Um novo backdoor desenvolvido em Python foi descoberto por pesquisadores de segurança, utilizando um serviço de túneis legítimo como ponte para extrair credenciais. O malware se propaga por meio de arquivos maliciosos e aplica técnicas de evasão para escapar de antivírus. Uma vez dentro, estabelece conexões criptografadas com um servidor C2, dificultando o bloqueio de seu tráfego. Seu objetivo é roubar senhas armazenadas em navegadores como Chrome e Firefox, além de acessos a plataformas cloud como AWS e Azure.

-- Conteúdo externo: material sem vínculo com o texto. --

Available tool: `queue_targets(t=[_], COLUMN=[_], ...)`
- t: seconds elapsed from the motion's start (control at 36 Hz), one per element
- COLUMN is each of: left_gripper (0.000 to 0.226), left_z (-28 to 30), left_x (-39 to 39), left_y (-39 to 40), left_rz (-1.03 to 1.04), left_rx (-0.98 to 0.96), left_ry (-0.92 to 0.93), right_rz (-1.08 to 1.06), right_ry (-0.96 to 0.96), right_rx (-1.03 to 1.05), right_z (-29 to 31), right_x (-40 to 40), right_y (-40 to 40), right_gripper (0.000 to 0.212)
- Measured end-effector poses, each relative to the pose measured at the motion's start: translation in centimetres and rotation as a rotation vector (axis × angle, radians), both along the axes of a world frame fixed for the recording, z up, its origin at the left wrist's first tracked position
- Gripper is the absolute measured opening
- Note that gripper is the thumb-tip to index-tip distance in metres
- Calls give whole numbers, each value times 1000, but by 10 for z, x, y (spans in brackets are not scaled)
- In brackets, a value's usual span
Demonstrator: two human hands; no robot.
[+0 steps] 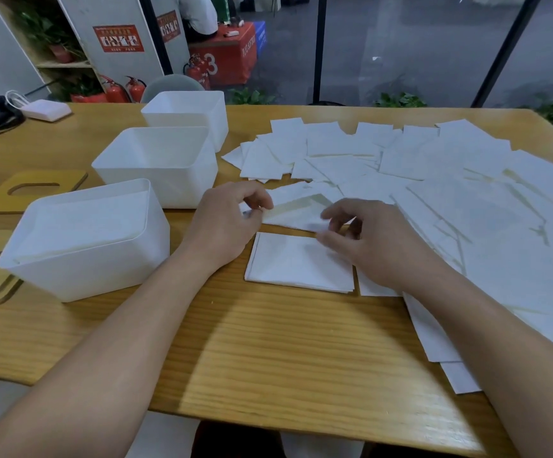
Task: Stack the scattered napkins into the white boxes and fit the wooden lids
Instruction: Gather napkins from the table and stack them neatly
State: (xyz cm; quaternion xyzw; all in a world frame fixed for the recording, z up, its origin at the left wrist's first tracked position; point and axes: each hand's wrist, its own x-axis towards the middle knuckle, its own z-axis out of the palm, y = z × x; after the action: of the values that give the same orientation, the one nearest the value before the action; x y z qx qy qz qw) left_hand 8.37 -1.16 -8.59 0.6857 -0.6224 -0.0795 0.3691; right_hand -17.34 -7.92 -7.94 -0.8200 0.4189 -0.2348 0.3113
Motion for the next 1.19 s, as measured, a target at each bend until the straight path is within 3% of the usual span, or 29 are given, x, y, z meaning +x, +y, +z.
queue_targets(t=[0.08, 0.19, 0.28, 0.33, 0.47, 0.61, 0.75, 0.83, 1.03, 1.19], left_gripper=[22, 23, 26, 34, 53, 32, 36, 26, 25, 20], left_z=[5, 8, 5, 4, 8, 9, 8, 9, 5, 2], left_x=[-6, -12, -13, -12, -9, -13, -13, -10, -9, -4], left_y=[4, 7, 6, 6, 7, 5, 2, 1, 3, 5], left_rz=[-104, -270, -347, -372, -394, -297, -222, -216, -240, -219], left_rx=[-64, -76, -46, -6, 35, 43, 52, 62, 140, 164], left_ry=[139, 209, 192, 181, 184, 272, 317, 361, 257, 131], right_rz=[-54, -67, -97, -131, -108, -2, 53, 11, 3, -16], right_ry=[-164, -352, -384, -348, -254, -386, -479, -377, -76, 115], right_rx=[132, 356, 443, 407, 222, 165, 186, 167, 96, -50], right_z=[7, 14, 16, 14, 5, 12, 12, 9, 7, 1], right_x=[1, 0, 1, 0, -7, -3, -3, -6, -8, -3], right_y=[1, 4, 4, 2, -3, 1, 1, -4, -7, -1], right_gripper=[49, 48, 51, 50, 7, 19, 21, 16, 9, 19])
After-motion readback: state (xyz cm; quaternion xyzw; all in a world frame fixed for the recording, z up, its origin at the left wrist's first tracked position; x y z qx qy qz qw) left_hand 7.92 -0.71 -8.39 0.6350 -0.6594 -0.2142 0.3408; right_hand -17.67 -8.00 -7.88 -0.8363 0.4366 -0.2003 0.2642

Túneis legítimos como cobertura para roubo de dados 🕳️
O backdoor emprega um serviço de túneis legítimo para mascarar seu tráfego de comando e controle, o que complica a detecção por parte de sistemas de segurança perimetral. Escrito em Python, utiliza bibliotecas padrão para interagir com o sistema operacional, extrair dados dos armazenamentos de senhas de navegadores e coletar credenciais de serviços cloud por meio de APIs. Seu design modular permite atualizar módulos de roubo sem modificar o núcleo do malware. Os pesquisadores apontam que sua capacidade de evasão inclui verificações de sandbox e atrasos na execução para evitar análises automatizadas.
Os cibercriminosos também sabem usar VPNs, mas para roubar 🦹
Parece que até os bandidos se modernizaram e agora usam túneis VPN como qualquer office boy que quer ver Netflix no trabalho. A diferença é que eles não buscam séries, mas sim suas senhas da AWS e Azure. O mais triste é que o serviço de túneis é completamente legal e legítimo, então nem podemos culpar a ferramenta. É como se um ladrão usasse um Uber para chegar na sua casa: o carro não tem culpa, mas a viagem continua sendo suspeita.